__DATA SUPPLIED__.
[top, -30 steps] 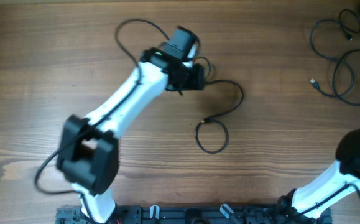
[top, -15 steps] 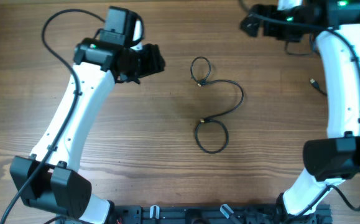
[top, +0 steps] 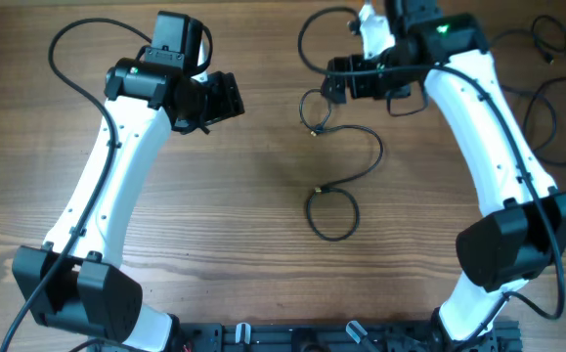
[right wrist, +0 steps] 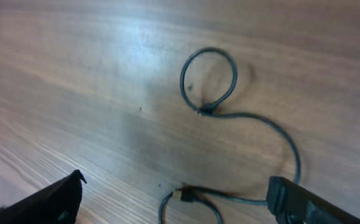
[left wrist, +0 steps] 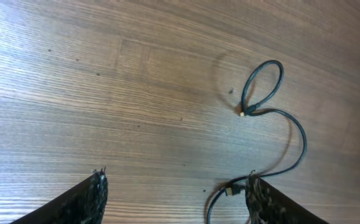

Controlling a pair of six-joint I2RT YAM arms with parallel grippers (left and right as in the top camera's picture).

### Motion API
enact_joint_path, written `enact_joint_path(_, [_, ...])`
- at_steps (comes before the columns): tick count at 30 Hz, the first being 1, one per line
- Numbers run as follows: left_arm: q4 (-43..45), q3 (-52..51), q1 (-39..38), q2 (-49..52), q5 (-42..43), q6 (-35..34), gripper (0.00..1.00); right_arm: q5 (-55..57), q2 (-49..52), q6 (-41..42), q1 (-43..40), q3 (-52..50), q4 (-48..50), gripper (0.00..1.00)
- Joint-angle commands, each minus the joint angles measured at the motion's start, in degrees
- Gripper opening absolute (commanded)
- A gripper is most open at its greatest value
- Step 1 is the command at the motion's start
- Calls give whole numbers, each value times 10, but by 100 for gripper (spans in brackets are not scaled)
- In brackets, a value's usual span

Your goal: Untangle cables

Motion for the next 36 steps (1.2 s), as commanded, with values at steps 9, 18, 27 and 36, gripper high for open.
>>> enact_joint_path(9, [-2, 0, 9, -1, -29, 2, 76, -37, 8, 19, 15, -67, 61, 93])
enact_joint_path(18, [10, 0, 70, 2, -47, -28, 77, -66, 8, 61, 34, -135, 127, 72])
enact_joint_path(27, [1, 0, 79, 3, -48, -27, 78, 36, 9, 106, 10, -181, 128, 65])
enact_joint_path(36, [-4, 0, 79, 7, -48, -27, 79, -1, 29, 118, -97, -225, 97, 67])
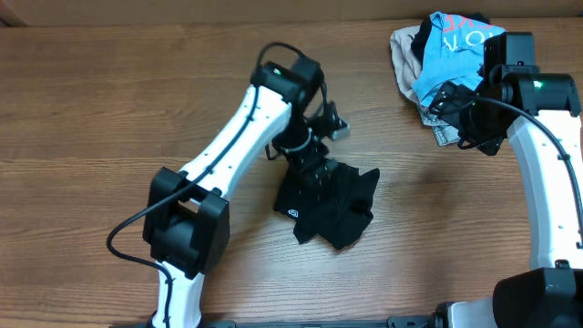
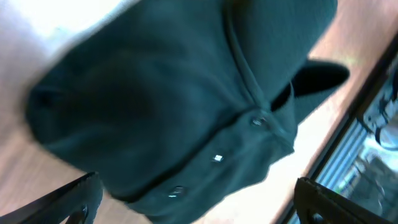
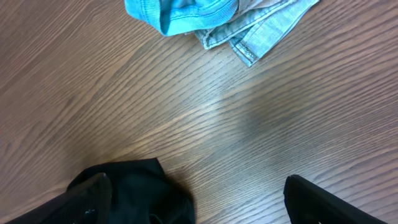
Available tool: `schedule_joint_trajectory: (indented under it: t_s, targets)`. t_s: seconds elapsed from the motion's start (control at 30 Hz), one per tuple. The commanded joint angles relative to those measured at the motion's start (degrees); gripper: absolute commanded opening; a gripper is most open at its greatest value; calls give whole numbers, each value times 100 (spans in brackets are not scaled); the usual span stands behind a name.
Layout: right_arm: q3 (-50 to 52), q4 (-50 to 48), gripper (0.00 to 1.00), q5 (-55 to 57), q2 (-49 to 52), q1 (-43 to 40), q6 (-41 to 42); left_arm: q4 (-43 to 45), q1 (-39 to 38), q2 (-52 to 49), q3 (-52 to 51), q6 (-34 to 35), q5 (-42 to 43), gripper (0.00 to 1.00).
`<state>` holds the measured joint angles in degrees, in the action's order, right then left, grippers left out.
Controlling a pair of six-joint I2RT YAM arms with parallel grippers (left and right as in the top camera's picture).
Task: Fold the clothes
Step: 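Move the left gripper toward the shirt bundle while right gripper withdraws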
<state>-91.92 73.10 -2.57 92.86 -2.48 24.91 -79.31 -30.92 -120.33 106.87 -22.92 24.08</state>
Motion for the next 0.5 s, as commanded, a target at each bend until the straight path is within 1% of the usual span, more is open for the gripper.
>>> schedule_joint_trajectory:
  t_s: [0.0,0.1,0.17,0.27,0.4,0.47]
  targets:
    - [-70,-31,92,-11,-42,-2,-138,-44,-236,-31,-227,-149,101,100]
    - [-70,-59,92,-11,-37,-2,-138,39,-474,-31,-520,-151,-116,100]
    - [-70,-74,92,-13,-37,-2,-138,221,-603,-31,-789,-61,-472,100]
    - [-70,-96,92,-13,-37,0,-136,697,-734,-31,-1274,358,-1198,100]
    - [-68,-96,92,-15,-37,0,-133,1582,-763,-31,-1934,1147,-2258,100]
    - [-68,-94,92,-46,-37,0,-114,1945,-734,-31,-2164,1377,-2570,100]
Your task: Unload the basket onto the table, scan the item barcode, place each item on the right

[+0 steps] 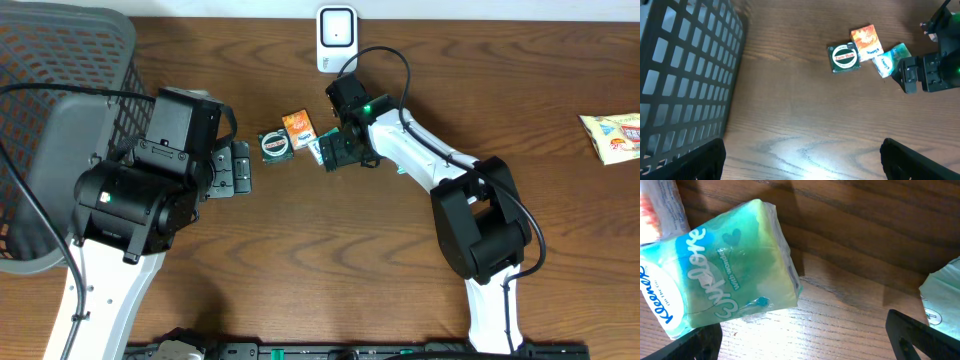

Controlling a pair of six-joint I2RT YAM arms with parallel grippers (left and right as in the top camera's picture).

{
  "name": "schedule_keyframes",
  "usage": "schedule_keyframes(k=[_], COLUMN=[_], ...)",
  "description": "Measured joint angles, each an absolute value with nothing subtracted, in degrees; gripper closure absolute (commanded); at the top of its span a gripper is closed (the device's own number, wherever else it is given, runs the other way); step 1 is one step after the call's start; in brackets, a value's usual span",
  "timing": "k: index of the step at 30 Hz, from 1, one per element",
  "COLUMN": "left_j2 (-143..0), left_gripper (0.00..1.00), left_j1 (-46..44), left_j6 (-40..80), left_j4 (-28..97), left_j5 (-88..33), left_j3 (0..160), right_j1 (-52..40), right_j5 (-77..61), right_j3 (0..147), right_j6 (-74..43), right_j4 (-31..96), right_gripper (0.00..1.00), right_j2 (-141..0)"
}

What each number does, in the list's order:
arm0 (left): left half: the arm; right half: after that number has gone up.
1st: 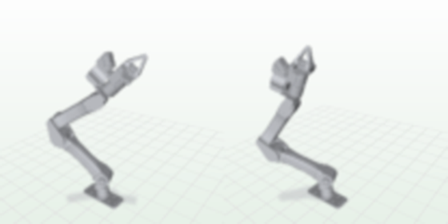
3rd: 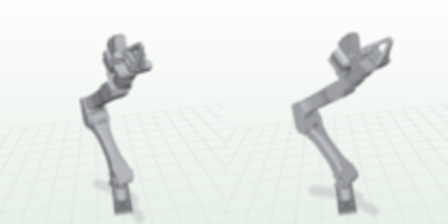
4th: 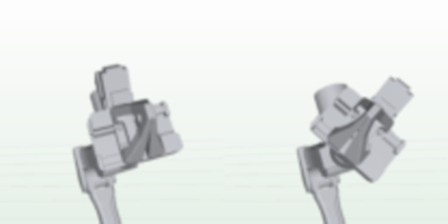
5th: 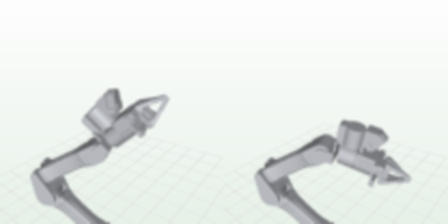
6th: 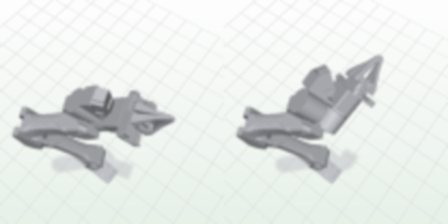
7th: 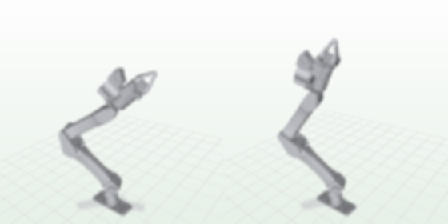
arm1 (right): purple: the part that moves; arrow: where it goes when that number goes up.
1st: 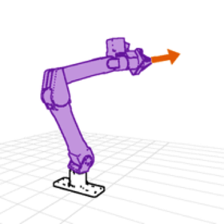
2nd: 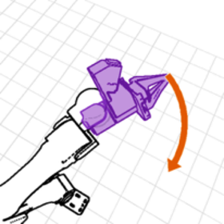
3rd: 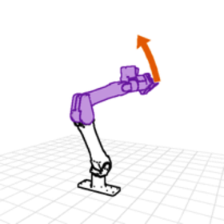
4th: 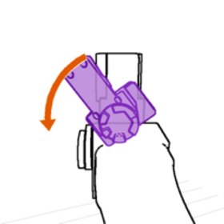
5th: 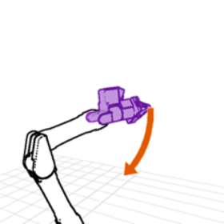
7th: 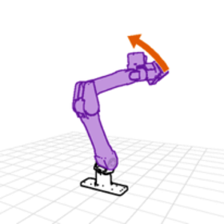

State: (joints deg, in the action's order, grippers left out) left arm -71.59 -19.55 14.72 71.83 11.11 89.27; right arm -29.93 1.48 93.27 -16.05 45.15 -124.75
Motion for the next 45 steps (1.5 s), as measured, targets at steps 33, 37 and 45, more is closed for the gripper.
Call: schedule_keyframes(k=[33, 37, 45], left_j2=[-71.59, -71.59, -71.59], left_gripper=[0.02, 0.02, 0.02], left_j1=[-19.55, -19.55, -19.55], left_j6=[14.72, 14.72, 14.72], left_j4=[71.83, 71.83, 71.83], left_j5=[11.11, 11.11, 11.11], left_j3=[89.27, 89.27, 89.27], right_j1=[-30.04, -30.61, -30.59], right_j5=[-10.11, -12.23, -9.93], right_j3=[93.27, 93.32, 93.32], right_j6=[-15.92, -15.97, -19.07], right_j4=[45.12, 48.29, 53.74], right_gripper=[0.01, 0.01, 0.01], right_j2=[-124.75, -124.75, -124.49])
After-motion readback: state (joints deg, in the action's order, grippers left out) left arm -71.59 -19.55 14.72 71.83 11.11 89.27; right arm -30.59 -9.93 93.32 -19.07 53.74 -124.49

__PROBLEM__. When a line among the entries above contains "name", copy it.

__ANSWER BELOW__.
Available tool: `schedule_joint_trajectory: (indented under it: t_s, targets)`. t_s: seconds elapsed from the motion's start (control at 30 Hz), one per tuple. The commanded joint angles relative to those measured at the motion's start (degrees); gripper: absolute commanded opening; a gripper is most open at its greatest value; calls give whole numbers, each value times 100 (spans in brackets are not scaled); the usual span stands behind a name.
  "name": "schedule_keyframes",

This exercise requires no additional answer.